Though my brother may feel confident that he’ll never lay a hand on his daughter, I’m less certain. I was a bullying, pushy, feisty kid who got suspended for fighting in my first week of junior high. Like my mother, I’m quick-tempered and hotheaded. I forget my own strength, shove friends too hard without realizing, grab my cat with unmitigated force.

The research suggests that, regardless of culture, being hit by a guardian affects children’s health. I’m far more concerned about the intangible consequences, the ones that can’t be measured: the queasy feeling of resentment that lingers long after your parents strike you, the change you go through after someone hits you for just not being good enough, and the tendency to express anger through shoving and shaking, to someone who will react similarly.

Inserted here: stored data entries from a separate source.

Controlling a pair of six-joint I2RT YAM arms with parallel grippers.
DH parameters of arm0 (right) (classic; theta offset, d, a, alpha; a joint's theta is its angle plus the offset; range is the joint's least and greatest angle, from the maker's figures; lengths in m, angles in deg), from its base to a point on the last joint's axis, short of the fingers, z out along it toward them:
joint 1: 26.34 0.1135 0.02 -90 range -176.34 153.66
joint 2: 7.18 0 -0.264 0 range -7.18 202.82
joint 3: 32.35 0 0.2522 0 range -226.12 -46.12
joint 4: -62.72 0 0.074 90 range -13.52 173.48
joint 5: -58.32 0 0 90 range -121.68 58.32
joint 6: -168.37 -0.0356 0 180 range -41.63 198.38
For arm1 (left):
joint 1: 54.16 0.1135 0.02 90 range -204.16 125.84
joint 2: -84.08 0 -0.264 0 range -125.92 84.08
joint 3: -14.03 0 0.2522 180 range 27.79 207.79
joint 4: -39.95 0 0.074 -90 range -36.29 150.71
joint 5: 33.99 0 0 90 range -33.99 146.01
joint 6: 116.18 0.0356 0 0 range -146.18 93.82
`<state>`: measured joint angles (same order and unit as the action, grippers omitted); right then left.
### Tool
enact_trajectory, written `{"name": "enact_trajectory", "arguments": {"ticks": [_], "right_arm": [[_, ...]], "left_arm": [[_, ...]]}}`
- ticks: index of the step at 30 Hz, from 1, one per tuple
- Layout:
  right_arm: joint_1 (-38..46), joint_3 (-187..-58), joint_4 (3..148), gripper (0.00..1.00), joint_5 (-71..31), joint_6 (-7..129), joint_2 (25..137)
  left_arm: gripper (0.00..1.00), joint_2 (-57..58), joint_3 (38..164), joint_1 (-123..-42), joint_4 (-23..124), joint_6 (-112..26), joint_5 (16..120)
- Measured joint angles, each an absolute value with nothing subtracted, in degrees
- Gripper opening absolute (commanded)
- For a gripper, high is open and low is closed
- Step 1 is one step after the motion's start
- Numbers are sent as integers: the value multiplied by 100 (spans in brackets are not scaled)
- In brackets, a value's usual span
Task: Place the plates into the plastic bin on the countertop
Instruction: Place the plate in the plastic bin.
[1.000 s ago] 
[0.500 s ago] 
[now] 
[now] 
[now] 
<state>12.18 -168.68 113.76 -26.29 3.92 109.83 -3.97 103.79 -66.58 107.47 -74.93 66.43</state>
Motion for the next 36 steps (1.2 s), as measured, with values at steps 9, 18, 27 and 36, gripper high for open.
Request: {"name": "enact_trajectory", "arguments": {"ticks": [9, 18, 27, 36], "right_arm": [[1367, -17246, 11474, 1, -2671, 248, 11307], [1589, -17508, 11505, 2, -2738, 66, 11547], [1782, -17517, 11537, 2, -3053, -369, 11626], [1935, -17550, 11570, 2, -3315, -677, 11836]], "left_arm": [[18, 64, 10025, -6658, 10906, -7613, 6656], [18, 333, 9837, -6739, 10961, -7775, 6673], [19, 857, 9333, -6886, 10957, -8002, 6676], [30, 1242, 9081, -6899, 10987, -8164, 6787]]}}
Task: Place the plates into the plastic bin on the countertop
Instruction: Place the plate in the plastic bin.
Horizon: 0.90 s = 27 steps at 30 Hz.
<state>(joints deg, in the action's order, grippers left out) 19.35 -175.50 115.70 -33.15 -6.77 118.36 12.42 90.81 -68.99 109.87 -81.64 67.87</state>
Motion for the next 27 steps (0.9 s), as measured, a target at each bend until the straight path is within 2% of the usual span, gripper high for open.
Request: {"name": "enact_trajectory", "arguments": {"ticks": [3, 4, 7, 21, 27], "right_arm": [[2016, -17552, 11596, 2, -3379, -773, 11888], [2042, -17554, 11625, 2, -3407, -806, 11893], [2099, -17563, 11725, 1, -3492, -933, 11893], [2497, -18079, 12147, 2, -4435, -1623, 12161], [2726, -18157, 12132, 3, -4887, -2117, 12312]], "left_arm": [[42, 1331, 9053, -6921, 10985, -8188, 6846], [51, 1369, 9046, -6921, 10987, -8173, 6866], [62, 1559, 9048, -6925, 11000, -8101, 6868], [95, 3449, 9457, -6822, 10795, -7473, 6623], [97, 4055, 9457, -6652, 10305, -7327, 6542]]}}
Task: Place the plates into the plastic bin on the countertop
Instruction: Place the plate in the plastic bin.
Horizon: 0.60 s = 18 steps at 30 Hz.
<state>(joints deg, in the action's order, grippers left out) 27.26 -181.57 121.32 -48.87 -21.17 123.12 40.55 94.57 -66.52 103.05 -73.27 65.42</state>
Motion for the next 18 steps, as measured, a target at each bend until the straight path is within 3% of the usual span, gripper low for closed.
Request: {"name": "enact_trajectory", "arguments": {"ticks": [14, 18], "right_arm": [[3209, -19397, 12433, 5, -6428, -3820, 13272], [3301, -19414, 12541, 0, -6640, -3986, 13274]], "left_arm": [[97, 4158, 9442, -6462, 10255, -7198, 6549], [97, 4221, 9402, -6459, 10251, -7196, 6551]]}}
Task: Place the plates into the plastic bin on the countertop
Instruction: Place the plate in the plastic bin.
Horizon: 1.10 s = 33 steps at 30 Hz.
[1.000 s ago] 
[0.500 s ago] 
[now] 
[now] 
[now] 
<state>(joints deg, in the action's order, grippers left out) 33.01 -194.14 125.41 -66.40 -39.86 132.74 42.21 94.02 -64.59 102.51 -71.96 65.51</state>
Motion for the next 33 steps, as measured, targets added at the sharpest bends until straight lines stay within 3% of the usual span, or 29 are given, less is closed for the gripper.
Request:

Culture can confuse you into thinking physical punishment is acceptable. It has left me with probably as much guilt as my mother—I hate that she was hurt, I hate that she hurt me, and I hate that she thinks she did me wrong. I want to spare her the guilt because I still don’t think it was her fault.

The last time my mother hit me, I was 16. It was the first time I fought back, pinning her against the couch to show her how much stronger than her I was. She stared up at me, brow furrowed, lips curled in a sneer, speechless and scared for the first time in my life. My father, who was watching, screamed: “Why do you need to fight? Why can’t you just talk to each other?”

I didn’t know how to explain it to him then, but I think it was the only thing we knew how to do.